Adrenergically-induced Arrhythmias in Induced Pluripotent Stem Cell-derived Cardiomyocytes Generated from CPVT Patients Carrying Mutations in the Ryanodine or Calsequestrin Genes

Atara Novak ^1,2,3 Barad Lili ^1,2,3 Avraham Lorber ⁴ Liron Eldor ⁵ Joseph Itskovitz-Eldor ^1,3,6 Michael Eldar ⁷ Michael Arad ⁷ Ofer Binah ^1,2,3

¹-, The Sohnis Family Stem Cells Center, Haifa
²The Rappaport Family Institute for Research in the Medical Sciences, Technion, Haifa
³Ruth & Bruce Rappaport Faculty of Medicine, Technion, Haifa
⁴Department of Pediatric Cardiology, Rambam Health Care Campus, Haifa
⁵Department of Plastic Surgery, Rambam Health Care Campus, Haifa
⁶Department of Obstetrics and Gynecology, Rambam Health Care Campus, Haifa
⁷Leviev Heart Center, Sheba Medical Center, Tel Hashomer and Sackler School of Medicine, Tel Aviv University, Tel Aviv

Catecholaminergic polymorphic ventricular tachycardia (CPVT) is a familial arrhythmogenic disorder characterized by episodic syncope and sudden death occurring during exercise or acute emotion in individuals without structural cardiac abnormalities. The disease is caused by abnormal Ca2+ handling resulting from mutations in the RYR2 or the CASQ2 genes.

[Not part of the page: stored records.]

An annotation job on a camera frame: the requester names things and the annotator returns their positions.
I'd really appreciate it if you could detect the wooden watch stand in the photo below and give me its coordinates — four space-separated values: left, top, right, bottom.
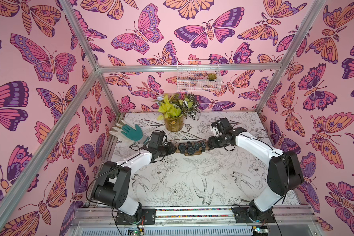
176 141 209 156

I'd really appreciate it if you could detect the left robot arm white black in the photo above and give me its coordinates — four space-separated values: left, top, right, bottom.
90 130 177 224

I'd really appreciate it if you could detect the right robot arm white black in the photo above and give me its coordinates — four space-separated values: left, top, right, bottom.
208 118 304 222

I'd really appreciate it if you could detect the teal white garden glove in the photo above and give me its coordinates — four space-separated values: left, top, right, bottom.
109 121 145 142

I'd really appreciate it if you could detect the glass vase with plants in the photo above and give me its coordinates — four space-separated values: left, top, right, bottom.
156 89 200 132

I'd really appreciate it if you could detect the small succulent in basket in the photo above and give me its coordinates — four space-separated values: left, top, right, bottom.
207 73 217 80

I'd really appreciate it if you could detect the white wire basket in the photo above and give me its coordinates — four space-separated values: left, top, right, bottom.
176 64 222 93

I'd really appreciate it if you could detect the aluminium frame back bar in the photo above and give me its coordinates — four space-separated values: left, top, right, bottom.
98 64 282 73

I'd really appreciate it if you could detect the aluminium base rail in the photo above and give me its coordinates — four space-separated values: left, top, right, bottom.
70 206 316 228

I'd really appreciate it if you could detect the aluminium frame right post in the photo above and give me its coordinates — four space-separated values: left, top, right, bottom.
256 0 326 114

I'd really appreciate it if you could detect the aluminium frame post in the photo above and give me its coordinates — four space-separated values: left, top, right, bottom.
0 70 99 231
256 0 326 114

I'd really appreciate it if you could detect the aluminium frame left post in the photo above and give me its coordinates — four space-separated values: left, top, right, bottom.
0 70 99 231

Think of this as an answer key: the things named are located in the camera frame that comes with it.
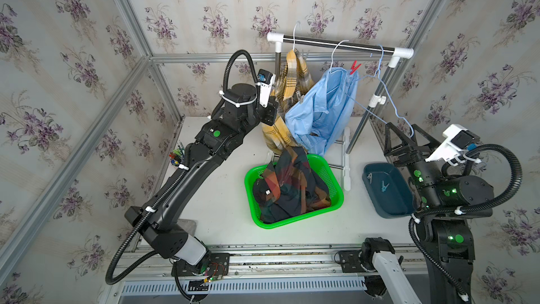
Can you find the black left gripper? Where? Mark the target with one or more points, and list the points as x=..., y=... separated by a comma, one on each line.
x=269, y=111

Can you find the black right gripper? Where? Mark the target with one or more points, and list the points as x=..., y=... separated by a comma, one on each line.
x=416, y=157

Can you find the light blue shirt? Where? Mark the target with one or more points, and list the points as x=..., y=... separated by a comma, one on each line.
x=320, y=118

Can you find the yellow plaid shirt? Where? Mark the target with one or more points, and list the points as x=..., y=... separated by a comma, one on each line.
x=293, y=82

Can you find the teal clothespin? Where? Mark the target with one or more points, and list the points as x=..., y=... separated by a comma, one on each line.
x=384, y=187

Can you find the dark multicolour plaid shirt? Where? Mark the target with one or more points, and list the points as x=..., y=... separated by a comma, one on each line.
x=289, y=188

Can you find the light blue wire hanger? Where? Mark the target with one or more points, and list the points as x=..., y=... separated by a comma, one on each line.
x=378, y=99

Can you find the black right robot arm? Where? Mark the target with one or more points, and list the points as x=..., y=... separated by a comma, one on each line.
x=442, y=234

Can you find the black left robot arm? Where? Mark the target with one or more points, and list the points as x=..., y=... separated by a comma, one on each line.
x=245, y=102

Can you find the dark teal plastic tray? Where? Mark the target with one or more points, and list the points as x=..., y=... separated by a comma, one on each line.
x=397, y=201

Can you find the metal clothes rack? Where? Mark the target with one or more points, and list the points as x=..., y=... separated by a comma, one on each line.
x=279, y=39

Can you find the green perforated plastic basket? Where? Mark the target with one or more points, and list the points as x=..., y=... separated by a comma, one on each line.
x=321, y=167

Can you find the red clothespin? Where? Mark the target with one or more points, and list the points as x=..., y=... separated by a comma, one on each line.
x=355, y=66

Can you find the pink pen cup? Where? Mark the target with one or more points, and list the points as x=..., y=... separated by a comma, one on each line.
x=177, y=155

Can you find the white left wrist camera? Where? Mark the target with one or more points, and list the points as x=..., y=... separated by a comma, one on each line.
x=265, y=82

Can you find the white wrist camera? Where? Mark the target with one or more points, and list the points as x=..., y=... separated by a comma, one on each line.
x=265, y=82
x=458, y=141

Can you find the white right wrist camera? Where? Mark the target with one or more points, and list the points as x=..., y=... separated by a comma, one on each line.
x=458, y=141

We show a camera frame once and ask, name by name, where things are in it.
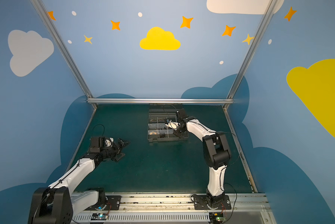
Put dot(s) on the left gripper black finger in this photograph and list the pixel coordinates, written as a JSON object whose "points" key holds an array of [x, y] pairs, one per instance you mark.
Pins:
{"points": [[123, 143], [118, 157]]}

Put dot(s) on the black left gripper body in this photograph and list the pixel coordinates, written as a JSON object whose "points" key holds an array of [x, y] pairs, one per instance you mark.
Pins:
{"points": [[117, 150]]}

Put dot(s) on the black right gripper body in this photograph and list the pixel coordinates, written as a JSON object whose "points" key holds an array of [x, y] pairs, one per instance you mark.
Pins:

The present study had two aims: (1) to investigate for the first time cardiomyocytes derived from induced Pluripotent Stem Cells (iPSC-CM) generated from dermal fibroblasts obtained from CPVT patients caring the heterozygous R420Q mutation in the RYR2 gene (CPVT-RYR2R420Q-CM). (2) To compare isoproterenol-induced functional derangement of CPVT-RYR2R420Q-CM and iPSC-CM generated from patients carrying the D307H mutation in the CASQ2 gene (CPVT-CASQ2D307H-CM). Our major findings were: (1) while in healthy iPSC-CM β-adrenergic stimulation with isoproterenol only increased the spontaneous firing rate, in CPVT-RYR2R420Q-CM isoproterenol caused delayed afterdepolarizations (DADs) and triggered activity blocked by the β-blocker Bisoprolol. (2) In both CPVT mutations, in the age range of 20-70 day-old embryoid bodies (EBs), the arrhythmogenic phenotype was age-dependent, being more pronounced in cardiomyocytes > 50 day old. We propose that these age-dependent isoproterenol-induced arrhythmias were due do maturational changes in sarcoplasmic reticulum function and in its Ca2+ storage/release capacity. (3) Compared to healthy iPSC-CM, caffeine releases more Ca2+ in CPVT-CASQ2D307H-CM and less Ca2+ in CPVT-RYR2R420Q-CM. Additionally, while healthy iPSC-CM and CPVT-RYR2R420Q-CM demonstrated prompt recovery after caffeine-induced SR Ca2+ release, the CPVT-CASQ2D307H-CMs demonstrated slower recovery. These findings may result from one or more of the following options: (1) Different Ca2+-storing capacity of the mutated iPSC-CM; (2) CPVT-CASQ2D307H-CM have unstable RyR2 channel due to non-functional CASQ2 which causes uncontrollable Ca2+ release; (3) The two mutations have different responsiveness to caffeine. Our results show that the mutated cardiomyocytes can be used to study the electrophysiological mechanisms and the differences between the mutations in RYR2 and CASQ2 underlying CPVT.